I am trying to make light of my hysterectomy. I am to lose my cervix as well as my uterus.

I am 43 years old, bipolar, Latina and will soon be relieved of my womanly organ.  I want this surgery.

I just hate what this surgery means to me. Sounds stupid to me when I say it in my head. Don’t worry. I’ll be okay.

Prudent Choice

Published January 7, 2013 by coconutspeak

The Bible has had points that I often refer to in my life. Matthew 5:30 currently applies to me.

It reads: And if your right hand causes you to sin, cut it off and throw it away.

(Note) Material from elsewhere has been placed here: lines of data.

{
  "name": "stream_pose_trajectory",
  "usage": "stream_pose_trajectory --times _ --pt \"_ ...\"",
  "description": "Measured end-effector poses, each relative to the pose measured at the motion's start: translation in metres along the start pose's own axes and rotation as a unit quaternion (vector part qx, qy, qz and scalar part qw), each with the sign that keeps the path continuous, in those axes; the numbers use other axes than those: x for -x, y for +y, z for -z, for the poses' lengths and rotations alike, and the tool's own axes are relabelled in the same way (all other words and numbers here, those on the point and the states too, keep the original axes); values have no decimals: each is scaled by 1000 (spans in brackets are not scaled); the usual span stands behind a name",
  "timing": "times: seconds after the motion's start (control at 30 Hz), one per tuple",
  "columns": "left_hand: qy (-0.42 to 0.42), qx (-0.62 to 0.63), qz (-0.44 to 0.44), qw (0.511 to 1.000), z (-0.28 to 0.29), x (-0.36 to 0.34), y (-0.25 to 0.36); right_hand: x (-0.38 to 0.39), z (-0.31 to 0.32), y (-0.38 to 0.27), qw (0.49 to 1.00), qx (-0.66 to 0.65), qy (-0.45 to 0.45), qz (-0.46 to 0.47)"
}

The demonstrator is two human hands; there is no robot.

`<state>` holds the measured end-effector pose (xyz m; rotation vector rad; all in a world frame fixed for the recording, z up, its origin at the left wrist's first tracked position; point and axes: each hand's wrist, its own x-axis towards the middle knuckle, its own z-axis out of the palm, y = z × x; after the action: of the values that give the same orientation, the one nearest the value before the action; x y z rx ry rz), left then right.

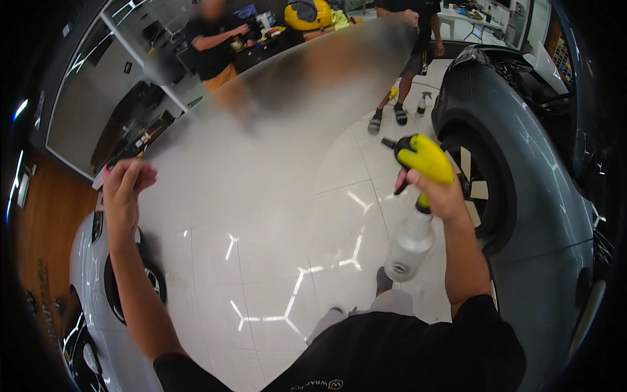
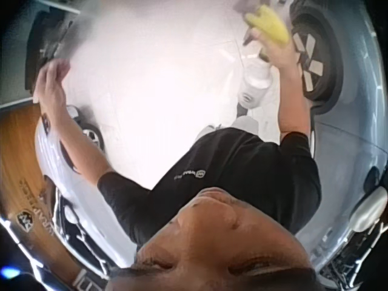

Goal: The person prepares a large sheet of vinyl wrap by peeling the backing and spraying the surface. They then apply the wrap to the front fender of a grey car, smoothing it with a squeegee and trimming the edges with a knife. The person also uses a heat gun to stretch the material around the wheel arch.

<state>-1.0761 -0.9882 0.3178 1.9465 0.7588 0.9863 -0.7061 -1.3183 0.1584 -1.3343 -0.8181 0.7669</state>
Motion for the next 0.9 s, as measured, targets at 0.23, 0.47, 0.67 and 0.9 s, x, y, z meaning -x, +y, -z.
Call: stream_pose_trajectory --times 0.23,0.47,0.67,0.9 --pt "-73 55 -32 995 -10 19 2 78 -122 80 993 104 -47 -22" --pt "-145 59 -72 985 0 22 27 117 -149 205 970 194 -62 -130" --pt "-153 11 -99 983 -5 41 63 155 -148 330 957 186 -86 -207" --pt "-127 -10 -81 989 -38 77 91 118 -99 319 990 125 41 -53"
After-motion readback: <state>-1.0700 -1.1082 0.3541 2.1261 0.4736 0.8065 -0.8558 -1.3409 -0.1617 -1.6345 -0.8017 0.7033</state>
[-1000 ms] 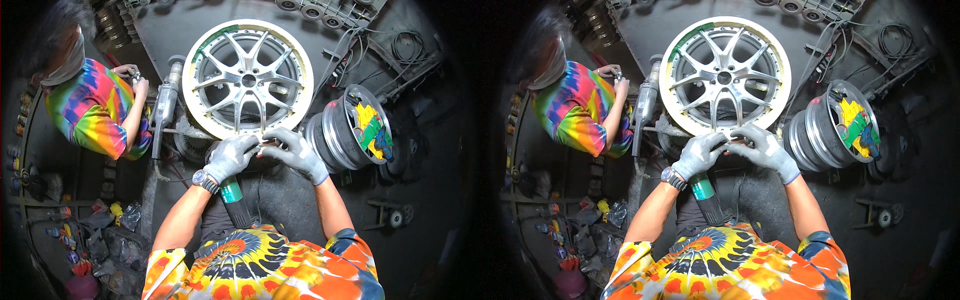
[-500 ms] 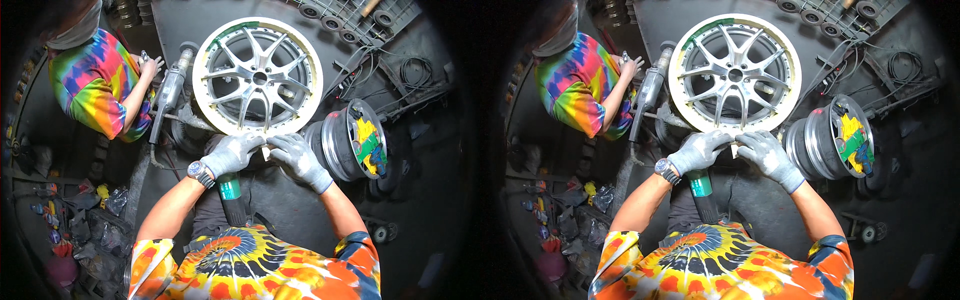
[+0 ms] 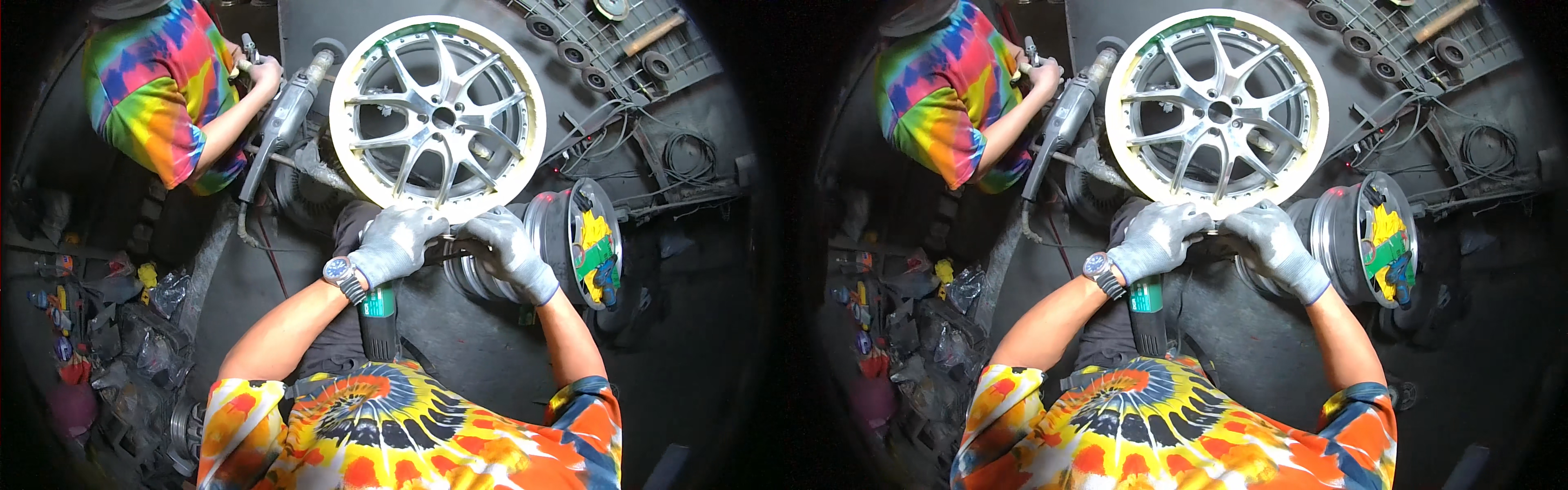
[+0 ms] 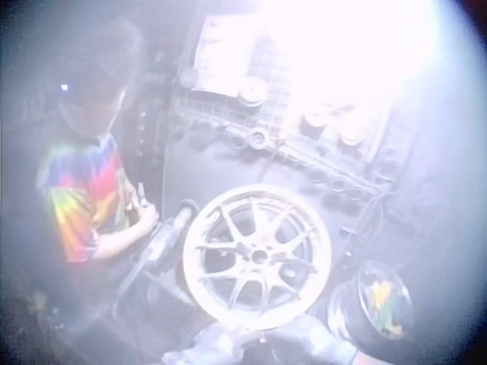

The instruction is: The person applies masking tape to the edge of a car rim and then uses a power grinder to smooth the inner spokes.

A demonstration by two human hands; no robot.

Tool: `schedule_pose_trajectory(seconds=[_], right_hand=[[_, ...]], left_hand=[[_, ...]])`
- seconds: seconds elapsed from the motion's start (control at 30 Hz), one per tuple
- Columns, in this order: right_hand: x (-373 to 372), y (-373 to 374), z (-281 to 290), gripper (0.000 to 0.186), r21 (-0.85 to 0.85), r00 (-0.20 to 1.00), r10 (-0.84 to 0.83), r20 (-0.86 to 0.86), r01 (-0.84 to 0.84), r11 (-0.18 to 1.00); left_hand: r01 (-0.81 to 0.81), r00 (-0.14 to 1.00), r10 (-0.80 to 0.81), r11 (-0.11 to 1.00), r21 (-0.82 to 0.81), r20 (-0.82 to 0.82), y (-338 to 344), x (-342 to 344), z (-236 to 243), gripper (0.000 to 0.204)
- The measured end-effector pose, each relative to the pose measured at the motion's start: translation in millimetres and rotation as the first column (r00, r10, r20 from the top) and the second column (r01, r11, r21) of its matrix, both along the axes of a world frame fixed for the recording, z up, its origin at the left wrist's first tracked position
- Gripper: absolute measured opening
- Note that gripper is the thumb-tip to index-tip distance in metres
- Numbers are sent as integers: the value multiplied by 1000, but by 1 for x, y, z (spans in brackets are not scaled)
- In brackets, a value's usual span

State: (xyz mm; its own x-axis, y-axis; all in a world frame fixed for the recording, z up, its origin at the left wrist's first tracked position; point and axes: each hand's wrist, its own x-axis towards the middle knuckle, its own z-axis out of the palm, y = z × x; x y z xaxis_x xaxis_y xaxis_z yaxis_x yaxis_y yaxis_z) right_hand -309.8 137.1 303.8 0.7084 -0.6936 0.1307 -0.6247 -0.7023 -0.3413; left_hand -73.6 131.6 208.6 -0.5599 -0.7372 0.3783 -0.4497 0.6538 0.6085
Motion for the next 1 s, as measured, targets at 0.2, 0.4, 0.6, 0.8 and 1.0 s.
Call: schedule_pose_trajectory(seconds=[0.2,0.4,0.6,0.8,1.0], right_hand=[[4,-8,2,17,114,995,-95,5,94,989],[8,-24,-2,18,400,941,-335,57,286,871],[0,-46,-19,30,646,846,-531,46,380,661],[5,-57,-21,26,651,863,-504,21,371,662],[-8,-60,-44,15,874,778,-627,31,283,395]], left_hand=[[-67,992,59,995,68,113,0,-4,-5,19],[-128,992,128,988,-84,2,2,-7,-15,15],[-134,989,138,988,-79,48,4,-5,-8,18],[-118,992,121,990,-83,35,2,-3,-9,18],[-101,994,93,978,-181,-53,4,-2,-10,19]])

It’s not my hand that has caused me sin for over 25 years, in one way or another. It’s what determines my gender.

Today I told my gynecologist to cut it off, once and for all. My reasons for this extreme choice are valid.

In the past 6 to 7 months, I have endured 3 gynecological surgeries. I thought the last one would end it. It didn’t.

This one is sure to end it. A uterus can’t grow back. So that’s it. End of story.

I’ll have my surgery and my life will be great, right ? The answer is yes … but. I feel this pain in the ass void.

I’m 43 years old, childless and seeking physical peace.  I know it sounds like I’m complaining.

Truth is, I don’t want to be pregnant. I don’t think a kid would be happy with crazy me.

I don’t think I have the emotional fortitude to deal with the terrible twos, sullen teenager and possibly a mentally ill child.

I am bipolar and mental illness is hereditary. All are logical points and I accept them.

Still, I am permanently altering my body. I’m killing the child-making variable and deep inside it hurts a little.